*ACTIVITY*.
Pick out and copy every line below that has the word "crushed".
---------- AVAILABLE DATA
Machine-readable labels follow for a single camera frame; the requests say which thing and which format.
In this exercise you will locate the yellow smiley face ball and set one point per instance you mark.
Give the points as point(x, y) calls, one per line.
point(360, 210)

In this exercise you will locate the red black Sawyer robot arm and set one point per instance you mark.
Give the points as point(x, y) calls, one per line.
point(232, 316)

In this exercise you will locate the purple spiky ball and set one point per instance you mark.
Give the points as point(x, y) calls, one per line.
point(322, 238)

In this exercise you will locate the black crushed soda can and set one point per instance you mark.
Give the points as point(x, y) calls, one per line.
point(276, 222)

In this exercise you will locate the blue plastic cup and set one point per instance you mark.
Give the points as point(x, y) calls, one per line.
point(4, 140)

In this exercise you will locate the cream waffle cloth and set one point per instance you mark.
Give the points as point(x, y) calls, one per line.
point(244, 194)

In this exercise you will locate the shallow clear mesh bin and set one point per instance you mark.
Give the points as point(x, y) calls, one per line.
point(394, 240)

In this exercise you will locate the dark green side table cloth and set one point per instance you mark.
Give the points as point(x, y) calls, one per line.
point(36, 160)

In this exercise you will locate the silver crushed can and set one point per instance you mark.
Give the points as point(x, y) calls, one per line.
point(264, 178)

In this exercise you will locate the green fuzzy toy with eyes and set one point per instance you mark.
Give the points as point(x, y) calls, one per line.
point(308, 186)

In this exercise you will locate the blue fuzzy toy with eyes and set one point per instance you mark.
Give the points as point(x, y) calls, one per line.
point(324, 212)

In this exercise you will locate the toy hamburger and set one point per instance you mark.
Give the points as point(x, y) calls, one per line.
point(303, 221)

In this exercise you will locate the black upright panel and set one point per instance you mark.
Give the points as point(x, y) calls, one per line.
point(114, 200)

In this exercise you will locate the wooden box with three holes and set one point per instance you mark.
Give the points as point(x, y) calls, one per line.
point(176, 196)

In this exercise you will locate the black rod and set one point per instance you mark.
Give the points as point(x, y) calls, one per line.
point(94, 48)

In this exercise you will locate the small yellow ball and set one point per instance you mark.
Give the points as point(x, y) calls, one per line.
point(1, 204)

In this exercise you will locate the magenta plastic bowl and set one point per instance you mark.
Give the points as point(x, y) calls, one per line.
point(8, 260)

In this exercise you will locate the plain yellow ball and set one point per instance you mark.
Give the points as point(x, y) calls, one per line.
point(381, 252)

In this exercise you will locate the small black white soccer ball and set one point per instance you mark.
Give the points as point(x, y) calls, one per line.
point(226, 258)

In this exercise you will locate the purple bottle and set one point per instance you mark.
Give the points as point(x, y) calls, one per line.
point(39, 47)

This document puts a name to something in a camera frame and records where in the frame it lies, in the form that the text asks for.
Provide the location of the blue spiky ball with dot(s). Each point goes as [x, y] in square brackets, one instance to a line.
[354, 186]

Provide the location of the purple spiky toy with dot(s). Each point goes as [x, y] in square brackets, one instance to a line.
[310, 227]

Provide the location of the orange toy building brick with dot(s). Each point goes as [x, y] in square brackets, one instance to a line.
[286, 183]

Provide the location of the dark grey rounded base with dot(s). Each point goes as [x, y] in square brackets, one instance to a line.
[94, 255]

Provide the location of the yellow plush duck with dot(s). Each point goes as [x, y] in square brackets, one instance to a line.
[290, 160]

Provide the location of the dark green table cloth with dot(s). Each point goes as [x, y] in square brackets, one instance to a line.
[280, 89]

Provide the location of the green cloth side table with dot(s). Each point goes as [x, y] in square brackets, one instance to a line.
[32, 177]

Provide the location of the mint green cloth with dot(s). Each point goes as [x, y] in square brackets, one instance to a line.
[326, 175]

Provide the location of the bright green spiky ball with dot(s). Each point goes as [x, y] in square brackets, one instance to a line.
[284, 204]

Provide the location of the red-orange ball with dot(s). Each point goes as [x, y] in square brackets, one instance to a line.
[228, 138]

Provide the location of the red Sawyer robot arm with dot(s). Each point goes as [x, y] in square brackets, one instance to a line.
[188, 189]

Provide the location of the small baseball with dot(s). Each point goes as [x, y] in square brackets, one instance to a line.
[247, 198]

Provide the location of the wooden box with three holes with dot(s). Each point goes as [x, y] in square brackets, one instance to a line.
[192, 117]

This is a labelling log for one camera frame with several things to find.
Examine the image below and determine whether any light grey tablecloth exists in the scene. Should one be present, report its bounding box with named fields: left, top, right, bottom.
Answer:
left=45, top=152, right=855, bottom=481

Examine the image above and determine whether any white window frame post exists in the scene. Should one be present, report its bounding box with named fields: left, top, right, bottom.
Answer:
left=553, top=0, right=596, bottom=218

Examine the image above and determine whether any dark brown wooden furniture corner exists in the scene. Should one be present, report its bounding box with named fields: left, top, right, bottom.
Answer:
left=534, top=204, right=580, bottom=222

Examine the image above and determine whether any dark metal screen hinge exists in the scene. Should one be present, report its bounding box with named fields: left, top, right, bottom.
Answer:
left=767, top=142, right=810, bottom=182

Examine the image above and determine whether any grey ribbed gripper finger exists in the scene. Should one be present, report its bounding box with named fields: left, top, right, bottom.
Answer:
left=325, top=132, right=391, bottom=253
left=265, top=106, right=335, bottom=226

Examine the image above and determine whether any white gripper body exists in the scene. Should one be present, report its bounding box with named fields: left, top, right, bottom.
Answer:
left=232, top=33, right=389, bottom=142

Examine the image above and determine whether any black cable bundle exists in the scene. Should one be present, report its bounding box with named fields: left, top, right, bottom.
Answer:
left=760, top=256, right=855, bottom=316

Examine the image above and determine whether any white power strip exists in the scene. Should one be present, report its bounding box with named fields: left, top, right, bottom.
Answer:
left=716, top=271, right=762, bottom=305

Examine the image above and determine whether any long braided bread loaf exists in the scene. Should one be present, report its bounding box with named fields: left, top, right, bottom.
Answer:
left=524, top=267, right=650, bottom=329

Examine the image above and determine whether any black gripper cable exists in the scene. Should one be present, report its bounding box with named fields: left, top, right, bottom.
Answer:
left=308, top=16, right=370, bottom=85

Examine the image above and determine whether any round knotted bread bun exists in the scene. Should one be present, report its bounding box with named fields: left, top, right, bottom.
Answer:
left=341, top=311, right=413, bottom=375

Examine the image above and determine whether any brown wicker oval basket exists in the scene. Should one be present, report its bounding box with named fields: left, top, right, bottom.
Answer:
--------------------
*SOLUTION TO THE PROBLEM*.
In this exercise you will locate the black crushed soda can and set one point per instance you mark.
In this exercise you will locate the silver crushed can and set one point per instance you mark.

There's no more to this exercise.